[About this exercise] From the records below, take each line where the string "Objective" shows up and copy it.

[Stored data]

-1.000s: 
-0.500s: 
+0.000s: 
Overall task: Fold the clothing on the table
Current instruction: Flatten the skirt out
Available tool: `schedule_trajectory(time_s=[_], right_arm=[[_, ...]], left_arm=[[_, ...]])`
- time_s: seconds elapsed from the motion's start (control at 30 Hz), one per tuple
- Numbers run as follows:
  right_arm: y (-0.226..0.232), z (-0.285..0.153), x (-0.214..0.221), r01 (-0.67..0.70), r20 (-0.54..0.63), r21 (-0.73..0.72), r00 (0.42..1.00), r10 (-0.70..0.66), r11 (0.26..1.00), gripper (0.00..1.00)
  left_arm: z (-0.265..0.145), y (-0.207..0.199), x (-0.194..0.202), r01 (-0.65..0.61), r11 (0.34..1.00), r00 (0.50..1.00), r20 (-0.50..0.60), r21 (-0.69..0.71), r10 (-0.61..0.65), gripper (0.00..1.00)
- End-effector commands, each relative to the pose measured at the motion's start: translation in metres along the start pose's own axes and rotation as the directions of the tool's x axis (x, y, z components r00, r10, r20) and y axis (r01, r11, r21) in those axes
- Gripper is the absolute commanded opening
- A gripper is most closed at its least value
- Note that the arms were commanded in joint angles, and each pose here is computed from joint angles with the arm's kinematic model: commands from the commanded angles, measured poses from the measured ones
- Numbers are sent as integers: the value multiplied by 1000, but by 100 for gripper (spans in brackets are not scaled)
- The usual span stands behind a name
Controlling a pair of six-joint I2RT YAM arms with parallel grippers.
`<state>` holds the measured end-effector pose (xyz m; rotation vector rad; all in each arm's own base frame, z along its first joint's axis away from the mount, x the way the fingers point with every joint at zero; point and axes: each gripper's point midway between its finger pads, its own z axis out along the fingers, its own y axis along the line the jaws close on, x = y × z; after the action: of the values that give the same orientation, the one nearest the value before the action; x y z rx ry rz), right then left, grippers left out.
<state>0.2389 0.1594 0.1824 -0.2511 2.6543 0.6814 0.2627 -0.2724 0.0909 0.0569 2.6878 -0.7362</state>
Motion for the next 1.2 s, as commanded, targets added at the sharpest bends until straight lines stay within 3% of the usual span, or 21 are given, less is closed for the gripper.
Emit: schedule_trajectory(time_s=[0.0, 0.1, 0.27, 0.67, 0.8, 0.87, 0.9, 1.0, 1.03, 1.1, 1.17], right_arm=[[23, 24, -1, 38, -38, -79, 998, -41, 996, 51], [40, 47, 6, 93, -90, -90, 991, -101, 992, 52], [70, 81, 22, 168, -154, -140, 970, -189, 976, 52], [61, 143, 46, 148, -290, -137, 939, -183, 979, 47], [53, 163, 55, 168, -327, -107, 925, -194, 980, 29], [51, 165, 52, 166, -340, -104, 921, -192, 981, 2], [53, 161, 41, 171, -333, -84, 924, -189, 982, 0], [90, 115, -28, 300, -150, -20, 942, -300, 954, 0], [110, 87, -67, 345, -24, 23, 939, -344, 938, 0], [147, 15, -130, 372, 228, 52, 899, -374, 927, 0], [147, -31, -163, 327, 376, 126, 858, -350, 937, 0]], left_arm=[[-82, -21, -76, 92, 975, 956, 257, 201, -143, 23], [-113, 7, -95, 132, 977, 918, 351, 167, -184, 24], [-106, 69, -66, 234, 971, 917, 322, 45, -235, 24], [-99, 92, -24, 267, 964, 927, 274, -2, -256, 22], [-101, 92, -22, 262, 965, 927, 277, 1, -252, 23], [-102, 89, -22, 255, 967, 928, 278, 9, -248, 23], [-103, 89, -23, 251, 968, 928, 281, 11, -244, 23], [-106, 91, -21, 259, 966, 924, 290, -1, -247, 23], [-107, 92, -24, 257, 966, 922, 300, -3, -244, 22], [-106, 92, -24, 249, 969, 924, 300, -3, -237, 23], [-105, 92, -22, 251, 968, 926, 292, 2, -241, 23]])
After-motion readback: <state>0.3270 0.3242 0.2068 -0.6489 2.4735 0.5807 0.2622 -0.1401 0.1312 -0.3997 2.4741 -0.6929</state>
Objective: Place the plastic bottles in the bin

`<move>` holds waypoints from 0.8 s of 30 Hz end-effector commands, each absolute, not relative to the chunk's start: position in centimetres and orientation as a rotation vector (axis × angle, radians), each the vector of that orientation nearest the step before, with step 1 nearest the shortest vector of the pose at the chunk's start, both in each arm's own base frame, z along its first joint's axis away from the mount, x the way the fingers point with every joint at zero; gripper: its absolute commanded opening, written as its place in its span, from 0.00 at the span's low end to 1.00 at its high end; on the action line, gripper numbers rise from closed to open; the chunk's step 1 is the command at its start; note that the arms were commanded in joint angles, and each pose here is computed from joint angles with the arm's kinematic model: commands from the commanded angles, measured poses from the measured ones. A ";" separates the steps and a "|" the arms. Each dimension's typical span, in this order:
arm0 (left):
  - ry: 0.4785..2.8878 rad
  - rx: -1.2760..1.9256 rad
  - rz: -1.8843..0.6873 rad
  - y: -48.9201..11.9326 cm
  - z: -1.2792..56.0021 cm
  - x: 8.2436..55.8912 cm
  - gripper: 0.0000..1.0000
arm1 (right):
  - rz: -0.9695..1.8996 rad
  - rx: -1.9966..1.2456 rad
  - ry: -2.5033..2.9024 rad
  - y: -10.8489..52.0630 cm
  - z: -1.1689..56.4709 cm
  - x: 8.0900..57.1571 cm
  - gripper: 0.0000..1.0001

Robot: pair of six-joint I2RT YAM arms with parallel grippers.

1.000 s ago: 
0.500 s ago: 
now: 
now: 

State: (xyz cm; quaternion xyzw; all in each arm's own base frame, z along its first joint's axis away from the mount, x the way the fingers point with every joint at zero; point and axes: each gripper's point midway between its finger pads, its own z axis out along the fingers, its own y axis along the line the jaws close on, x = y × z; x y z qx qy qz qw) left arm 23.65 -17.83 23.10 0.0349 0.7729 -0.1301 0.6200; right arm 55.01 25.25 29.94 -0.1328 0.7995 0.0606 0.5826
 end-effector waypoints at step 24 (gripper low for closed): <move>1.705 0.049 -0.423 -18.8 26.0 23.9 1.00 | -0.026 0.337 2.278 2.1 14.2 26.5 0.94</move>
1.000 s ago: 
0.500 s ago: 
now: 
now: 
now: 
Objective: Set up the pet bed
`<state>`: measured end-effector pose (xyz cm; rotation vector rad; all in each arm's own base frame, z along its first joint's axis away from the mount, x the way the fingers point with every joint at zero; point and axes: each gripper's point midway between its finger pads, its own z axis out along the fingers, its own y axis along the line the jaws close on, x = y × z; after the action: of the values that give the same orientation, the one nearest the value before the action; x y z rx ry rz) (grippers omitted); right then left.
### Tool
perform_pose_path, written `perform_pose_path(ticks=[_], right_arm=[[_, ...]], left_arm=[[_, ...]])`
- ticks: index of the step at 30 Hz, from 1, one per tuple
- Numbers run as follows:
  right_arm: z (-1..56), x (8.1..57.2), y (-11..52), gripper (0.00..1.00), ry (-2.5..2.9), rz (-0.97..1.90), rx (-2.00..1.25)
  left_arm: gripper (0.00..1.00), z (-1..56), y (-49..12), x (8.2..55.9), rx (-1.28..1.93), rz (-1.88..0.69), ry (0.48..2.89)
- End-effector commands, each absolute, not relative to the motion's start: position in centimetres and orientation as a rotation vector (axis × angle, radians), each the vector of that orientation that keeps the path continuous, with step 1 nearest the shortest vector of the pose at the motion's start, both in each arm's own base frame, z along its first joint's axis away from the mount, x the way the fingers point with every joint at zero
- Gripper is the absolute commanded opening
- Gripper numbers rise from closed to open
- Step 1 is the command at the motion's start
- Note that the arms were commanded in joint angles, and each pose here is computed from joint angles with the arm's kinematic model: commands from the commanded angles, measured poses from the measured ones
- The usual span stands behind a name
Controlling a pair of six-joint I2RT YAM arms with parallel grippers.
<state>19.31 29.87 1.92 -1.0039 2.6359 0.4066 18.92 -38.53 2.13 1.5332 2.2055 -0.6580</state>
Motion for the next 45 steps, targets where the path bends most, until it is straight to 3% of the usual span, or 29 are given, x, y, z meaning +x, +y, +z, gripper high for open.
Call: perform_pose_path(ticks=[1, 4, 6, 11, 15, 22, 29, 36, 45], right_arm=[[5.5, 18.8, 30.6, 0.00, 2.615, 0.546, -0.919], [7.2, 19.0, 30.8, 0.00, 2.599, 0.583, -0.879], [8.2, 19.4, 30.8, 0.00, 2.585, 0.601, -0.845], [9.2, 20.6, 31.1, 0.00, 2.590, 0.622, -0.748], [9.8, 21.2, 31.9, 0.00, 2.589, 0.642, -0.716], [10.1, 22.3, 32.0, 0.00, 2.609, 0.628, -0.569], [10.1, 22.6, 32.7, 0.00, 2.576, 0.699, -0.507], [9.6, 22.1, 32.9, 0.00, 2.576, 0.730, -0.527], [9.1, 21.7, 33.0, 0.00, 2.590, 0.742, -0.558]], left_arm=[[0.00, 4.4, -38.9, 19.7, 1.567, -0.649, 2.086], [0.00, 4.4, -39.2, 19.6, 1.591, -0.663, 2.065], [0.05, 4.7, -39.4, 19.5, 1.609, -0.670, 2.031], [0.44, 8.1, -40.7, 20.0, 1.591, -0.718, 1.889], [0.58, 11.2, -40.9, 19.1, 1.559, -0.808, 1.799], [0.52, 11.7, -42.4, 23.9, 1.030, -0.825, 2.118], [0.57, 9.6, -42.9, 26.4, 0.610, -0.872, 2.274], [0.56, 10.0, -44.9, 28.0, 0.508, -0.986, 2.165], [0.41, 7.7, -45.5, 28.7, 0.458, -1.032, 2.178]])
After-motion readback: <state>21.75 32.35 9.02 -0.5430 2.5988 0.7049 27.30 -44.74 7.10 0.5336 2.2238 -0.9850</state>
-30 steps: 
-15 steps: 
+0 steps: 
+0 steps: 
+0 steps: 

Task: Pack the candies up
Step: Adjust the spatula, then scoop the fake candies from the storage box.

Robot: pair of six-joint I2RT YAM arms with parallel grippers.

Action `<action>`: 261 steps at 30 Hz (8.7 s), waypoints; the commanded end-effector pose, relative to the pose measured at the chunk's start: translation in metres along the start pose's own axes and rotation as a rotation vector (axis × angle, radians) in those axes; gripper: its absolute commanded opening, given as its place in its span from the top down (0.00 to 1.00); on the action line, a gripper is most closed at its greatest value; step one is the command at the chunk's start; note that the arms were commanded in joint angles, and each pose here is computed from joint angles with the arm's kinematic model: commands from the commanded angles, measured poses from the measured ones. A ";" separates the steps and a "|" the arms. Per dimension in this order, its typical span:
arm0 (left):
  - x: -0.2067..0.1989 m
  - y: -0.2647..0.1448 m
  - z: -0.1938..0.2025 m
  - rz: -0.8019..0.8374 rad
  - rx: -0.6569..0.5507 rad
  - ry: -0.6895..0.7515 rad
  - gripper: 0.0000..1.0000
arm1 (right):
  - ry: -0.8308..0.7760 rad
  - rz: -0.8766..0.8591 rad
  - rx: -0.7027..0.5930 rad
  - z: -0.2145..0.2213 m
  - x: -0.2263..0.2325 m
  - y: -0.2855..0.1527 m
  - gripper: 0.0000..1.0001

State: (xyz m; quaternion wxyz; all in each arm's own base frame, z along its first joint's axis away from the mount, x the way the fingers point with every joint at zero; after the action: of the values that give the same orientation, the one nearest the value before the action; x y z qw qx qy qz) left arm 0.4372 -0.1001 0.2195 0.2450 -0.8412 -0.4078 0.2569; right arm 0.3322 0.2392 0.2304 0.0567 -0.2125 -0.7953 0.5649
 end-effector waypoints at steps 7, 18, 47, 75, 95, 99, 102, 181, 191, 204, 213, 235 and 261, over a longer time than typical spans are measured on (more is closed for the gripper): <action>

[Answer box]
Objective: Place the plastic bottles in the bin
Objective: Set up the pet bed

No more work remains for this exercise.